The title of the poem, along with the beginning, sets the scene with a nostalgic feeling of the speaker’s child growing up. The first line, “When I taught you/at eight to ride/a bicycle” sets the poem apart from the title immediately (736). The title encapsulates a sense of a child leaving for college or to live on their own while the first few lines brings the reader back to an earlier time. The first line also creates a strong relationship between the speaker and the daughter, claiming the speaker as the teacher and the daughter as someone who is being taught. The book “Poetry for Students” states that “The phrasing in this line, isolating the two persons’ pronouns and the mother’s role as a teacher, implies that the relation between the mother and daughter is a central concern of the poem”. The first line makes it clear that the reader is primarily addressing the daughter, their relationship proving to be the main source of the poem itself.

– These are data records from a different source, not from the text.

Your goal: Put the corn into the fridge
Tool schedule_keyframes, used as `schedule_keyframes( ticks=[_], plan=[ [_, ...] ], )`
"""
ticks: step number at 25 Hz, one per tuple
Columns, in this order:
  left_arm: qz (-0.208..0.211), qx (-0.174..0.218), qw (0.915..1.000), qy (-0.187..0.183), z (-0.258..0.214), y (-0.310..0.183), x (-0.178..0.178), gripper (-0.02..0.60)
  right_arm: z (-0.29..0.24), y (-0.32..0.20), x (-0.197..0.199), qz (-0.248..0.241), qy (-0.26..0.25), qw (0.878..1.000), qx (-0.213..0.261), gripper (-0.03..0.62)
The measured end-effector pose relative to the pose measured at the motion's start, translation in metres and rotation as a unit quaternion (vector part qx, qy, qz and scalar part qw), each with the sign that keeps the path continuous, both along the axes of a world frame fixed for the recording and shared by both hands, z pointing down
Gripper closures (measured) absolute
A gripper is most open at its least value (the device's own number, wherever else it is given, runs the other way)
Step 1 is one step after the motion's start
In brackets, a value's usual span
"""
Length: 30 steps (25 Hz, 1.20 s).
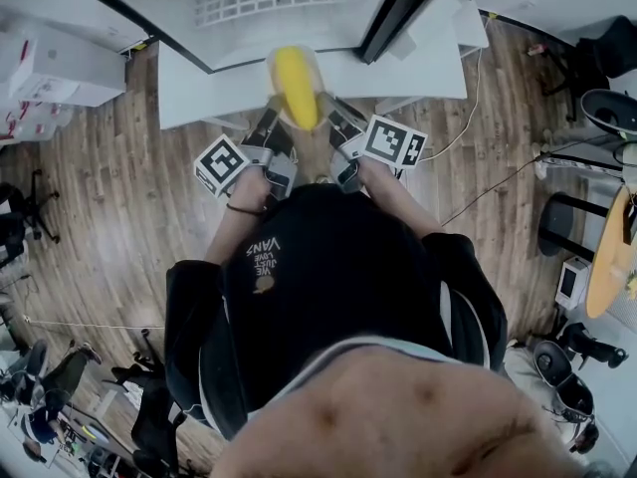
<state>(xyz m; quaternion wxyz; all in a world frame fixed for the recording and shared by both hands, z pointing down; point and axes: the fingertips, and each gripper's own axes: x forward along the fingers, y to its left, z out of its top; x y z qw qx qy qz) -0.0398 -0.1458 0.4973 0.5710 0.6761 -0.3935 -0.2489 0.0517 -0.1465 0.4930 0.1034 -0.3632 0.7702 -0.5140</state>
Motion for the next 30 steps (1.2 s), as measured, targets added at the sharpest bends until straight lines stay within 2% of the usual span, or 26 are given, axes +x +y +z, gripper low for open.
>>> schedule_keyframes(
  ticks=[17,25,30],
  plan=[
    [0.009,0.026,0.9996,0.0,-0.02,-0.066,-0.03,0.548,-0.015,-0.064,-0.031,0.006,-0.01,1.0,0.014,0.557],
    [0.02,0.017,0.9997,0.0,-0.023,-0.089,-0.039,0.548,-0.02,-0.086,-0.039,0.017,-0.008,1.0,0.013,0.557],
    [0.029,0.025,0.9993,0.003,-0.028,-0.105,-0.038,0.548,-0.024,-0.1,-0.039,0.026,-0.008,1.0,0.016,0.557]
  ],
)
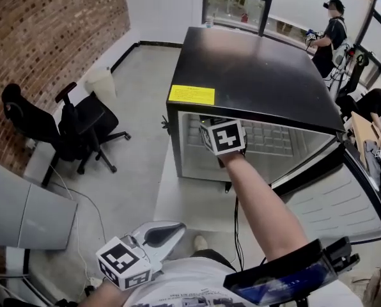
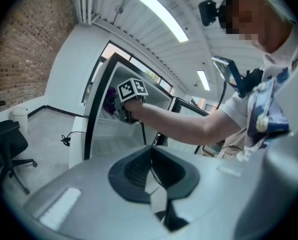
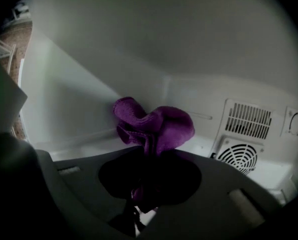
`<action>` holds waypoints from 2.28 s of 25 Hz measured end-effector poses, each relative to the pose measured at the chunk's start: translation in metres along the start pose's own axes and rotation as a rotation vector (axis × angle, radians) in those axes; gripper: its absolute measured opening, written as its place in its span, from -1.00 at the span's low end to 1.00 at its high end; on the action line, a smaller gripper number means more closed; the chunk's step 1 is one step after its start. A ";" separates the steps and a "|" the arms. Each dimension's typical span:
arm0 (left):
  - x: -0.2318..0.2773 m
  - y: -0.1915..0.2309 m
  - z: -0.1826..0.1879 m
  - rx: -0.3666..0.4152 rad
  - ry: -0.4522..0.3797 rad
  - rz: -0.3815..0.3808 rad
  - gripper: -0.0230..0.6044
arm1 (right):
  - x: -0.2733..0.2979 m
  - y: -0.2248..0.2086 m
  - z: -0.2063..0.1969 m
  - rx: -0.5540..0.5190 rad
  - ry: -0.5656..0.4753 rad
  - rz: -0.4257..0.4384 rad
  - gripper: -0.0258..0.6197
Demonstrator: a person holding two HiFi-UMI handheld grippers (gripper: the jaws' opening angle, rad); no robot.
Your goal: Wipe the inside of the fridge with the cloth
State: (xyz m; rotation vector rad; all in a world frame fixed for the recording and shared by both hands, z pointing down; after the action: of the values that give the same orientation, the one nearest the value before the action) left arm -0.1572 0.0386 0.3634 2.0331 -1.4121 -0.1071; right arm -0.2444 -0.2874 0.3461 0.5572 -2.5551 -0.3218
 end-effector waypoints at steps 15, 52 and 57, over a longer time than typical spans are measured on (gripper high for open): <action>-0.002 0.003 0.008 0.050 0.007 -0.020 -0.91 | -0.070 -0.066 -0.021 0.065 -0.069 -0.161 -0.71; 0.008 -0.024 -0.014 0.036 0.023 -0.027 -0.91 | -0.075 -0.040 -0.065 0.063 0.055 -0.121 -0.71; -0.007 -0.022 -0.018 0.029 0.002 0.006 -0.91 | -0.058 -0.006 -0.044 0.049 0.028 -0.054 -0.71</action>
State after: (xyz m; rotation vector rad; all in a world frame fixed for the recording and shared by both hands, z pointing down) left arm -0.1350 0.0572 0.3634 2.0519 -1.4261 -0.0828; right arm -0.1733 -0.2722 0.3572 0.6449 -2.5300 -0.2690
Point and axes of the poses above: the fingertips, and each gripper's own axes: x forward along the fingers, y to its left, z out of its top, the point moved 5 cm from there along -x, backward along the fingers, and after that the axes turned 12 degrees about -x, right-handed, at the moved point
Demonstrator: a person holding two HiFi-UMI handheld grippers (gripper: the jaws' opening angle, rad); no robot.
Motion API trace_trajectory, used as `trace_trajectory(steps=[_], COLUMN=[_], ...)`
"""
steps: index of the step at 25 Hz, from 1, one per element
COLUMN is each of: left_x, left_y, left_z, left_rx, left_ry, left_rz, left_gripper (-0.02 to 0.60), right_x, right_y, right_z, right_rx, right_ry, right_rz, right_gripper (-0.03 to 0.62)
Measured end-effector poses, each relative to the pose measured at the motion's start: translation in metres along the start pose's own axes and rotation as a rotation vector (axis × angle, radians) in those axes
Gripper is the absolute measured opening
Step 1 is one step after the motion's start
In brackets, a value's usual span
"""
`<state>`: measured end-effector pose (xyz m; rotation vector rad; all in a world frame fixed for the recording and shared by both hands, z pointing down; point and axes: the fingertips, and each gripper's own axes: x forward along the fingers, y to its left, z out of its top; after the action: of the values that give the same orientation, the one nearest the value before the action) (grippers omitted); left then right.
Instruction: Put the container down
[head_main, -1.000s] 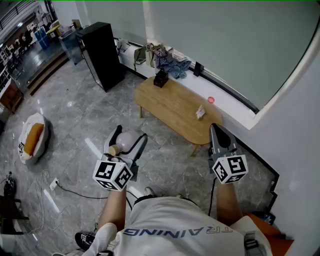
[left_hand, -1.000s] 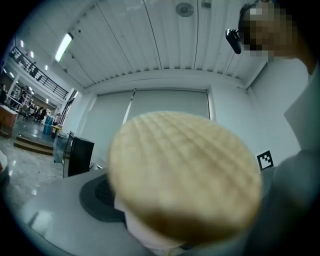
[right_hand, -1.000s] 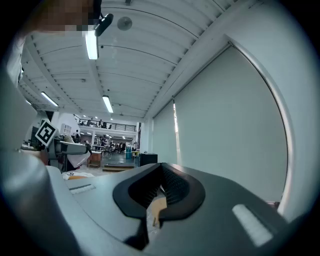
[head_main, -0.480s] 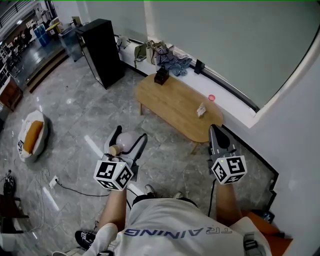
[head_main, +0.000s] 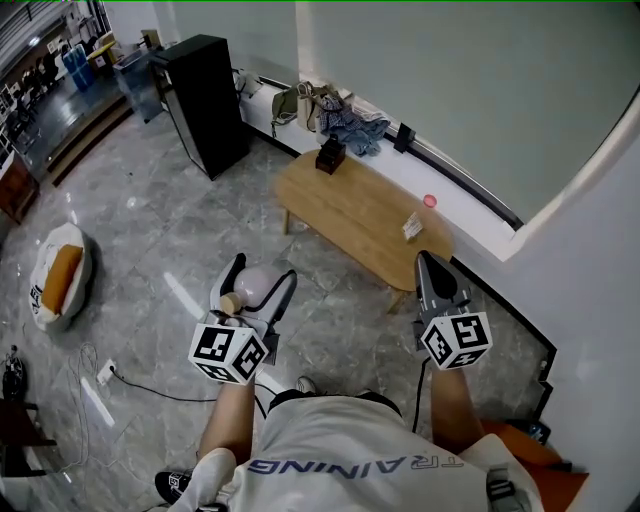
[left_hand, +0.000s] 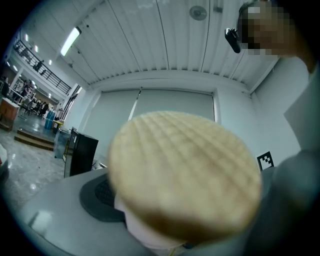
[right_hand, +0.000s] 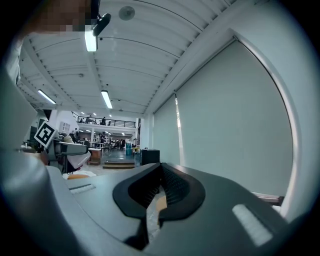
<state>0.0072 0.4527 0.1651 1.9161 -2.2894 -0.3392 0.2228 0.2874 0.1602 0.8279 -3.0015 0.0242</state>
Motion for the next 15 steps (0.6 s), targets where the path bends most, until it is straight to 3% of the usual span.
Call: trace_trajectory(steps=[8,15], left_x=[0.004,0.047], left_y=[0.076,0.102], left_z=[0.009,0.013], left_rx=[-0.016,-0.018], left_ry=[-0.009,0.012], left_rz=[0.016,-0.002], left_gripper=[0.425,0.426], right_x=[0.061,0.116], right_y=[0.041,0.029], right_z=[-0.012,-0.014], right_rx=[-0.009,0.003], right_ry=[0.017,0.029], right_rz=[0.016,0.018], right_gripper=[0.014,0.014])
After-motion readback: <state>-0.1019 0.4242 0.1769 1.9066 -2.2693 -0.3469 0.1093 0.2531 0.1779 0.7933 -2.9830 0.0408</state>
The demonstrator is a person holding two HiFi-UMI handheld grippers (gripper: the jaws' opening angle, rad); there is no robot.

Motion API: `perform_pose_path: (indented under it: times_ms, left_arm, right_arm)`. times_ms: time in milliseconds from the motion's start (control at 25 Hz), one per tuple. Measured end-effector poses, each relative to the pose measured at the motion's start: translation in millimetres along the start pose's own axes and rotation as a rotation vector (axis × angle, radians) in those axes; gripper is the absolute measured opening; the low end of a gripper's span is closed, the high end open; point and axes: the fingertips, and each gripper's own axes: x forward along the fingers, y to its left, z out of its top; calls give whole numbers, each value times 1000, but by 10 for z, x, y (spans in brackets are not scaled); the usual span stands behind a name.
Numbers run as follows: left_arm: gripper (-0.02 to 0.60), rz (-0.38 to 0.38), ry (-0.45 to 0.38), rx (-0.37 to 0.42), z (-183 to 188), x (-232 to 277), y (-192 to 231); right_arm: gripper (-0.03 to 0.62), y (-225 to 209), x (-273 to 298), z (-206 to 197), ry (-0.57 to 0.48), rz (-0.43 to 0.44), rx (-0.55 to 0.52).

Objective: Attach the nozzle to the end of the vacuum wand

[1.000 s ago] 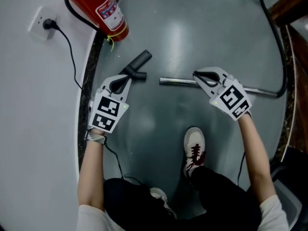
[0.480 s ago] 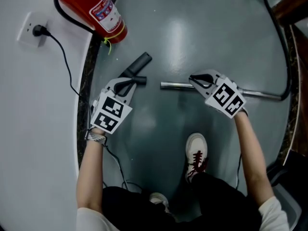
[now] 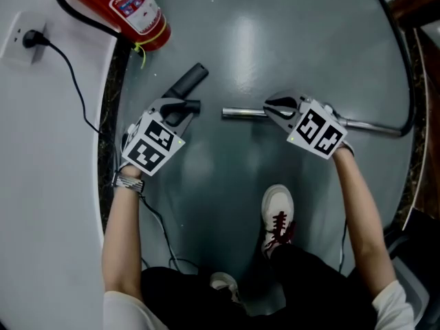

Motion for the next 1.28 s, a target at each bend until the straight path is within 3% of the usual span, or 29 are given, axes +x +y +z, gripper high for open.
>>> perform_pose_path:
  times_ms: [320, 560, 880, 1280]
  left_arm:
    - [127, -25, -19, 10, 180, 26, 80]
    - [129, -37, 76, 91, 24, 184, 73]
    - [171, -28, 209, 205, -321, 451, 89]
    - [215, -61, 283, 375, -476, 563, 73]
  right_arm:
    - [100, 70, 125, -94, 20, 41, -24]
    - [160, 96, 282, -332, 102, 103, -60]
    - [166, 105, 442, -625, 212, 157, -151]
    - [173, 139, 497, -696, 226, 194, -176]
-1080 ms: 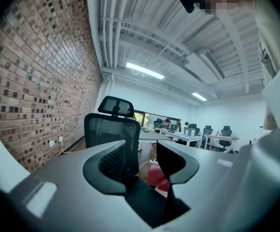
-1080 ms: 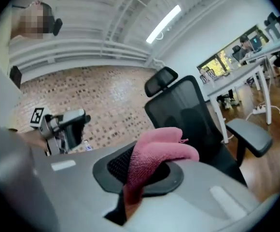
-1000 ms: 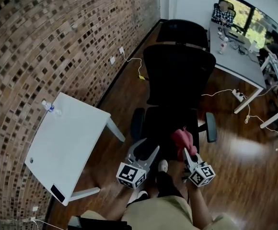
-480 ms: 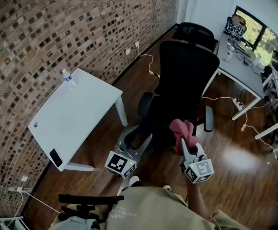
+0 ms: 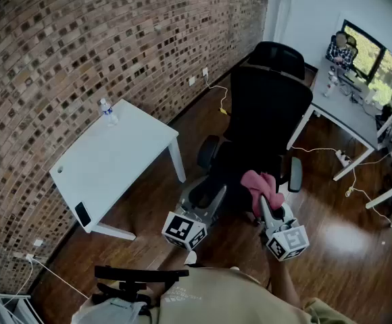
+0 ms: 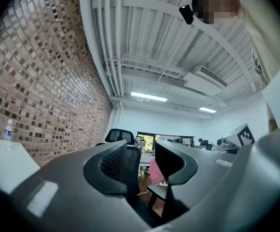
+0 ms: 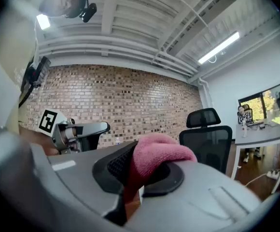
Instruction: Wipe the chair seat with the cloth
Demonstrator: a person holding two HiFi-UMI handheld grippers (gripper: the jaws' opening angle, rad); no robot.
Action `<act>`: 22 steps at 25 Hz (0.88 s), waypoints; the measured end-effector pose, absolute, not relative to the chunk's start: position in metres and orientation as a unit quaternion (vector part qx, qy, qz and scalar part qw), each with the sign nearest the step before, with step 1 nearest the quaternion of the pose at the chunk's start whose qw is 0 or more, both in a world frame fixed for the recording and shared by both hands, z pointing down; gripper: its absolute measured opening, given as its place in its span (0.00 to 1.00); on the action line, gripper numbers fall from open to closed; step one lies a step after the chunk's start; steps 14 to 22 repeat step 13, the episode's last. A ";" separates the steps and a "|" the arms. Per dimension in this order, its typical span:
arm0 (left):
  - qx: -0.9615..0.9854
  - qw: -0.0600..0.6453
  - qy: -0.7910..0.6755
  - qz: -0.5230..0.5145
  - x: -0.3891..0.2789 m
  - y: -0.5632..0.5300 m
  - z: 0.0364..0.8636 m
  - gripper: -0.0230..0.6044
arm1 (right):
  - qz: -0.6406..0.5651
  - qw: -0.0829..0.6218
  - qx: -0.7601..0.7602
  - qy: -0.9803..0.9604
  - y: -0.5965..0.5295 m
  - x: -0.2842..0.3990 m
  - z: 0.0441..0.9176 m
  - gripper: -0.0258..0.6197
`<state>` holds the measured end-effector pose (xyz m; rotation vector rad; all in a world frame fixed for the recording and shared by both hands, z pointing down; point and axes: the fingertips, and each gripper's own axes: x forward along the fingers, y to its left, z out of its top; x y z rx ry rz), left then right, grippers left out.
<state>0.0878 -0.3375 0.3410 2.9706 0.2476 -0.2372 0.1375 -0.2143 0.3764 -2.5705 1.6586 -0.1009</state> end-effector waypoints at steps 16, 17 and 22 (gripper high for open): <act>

The title of the poem creates the idea that it is about a child, who is older, leaving permanently, while the first few lines set a drastically different scene in which the child is only eight, creating nostalgia.
The remainder of the poem focuses on the idea of not wanting to let the child go, but eventually doing so. Line 11 shows the speaker worrying that their daughter may crash and trying to run along with her: “I kept waiting/for the thud/of your crash as I/ sprinted to catch up” (737). The speaker is holding onto their child, hoping to protect them at any moment, but struggling to keep up with the rapid pace at which the daughter is moving, and moving away. The literary overview talks about this by focusing on the speaker’s state compared the daughters: “Line 11 returns focus to the narrator, who follows the description of the girl’s physical activity by detailing her own emotional state, one of anxiety with regard to how successful the daughter will prove in pedaling off on her own”. The speaker is waiting for the daughter to fall off the bike and get hurt, for the daughter to need her. The daughter, on the other hand, is speeding up and moving quickly, unaware of her mother trailing behind. The speaker goes on to say that her daughter grows “smaller, more breakable” as she continues to ride her bike alone through the park. The speaker is watching her daughter move further away, getting smaller in her vision and seemingly more fragile. At the end, the speaker compares her daughter’s hair to a “handkerchief waving goodbye” signaling that the daughter has rode her bike far away from the mother and has created a physical distance between the two (737). The poem encapsulates the struggle the speaker, and most parents, have when it comes to seeing their children grow up and become independent.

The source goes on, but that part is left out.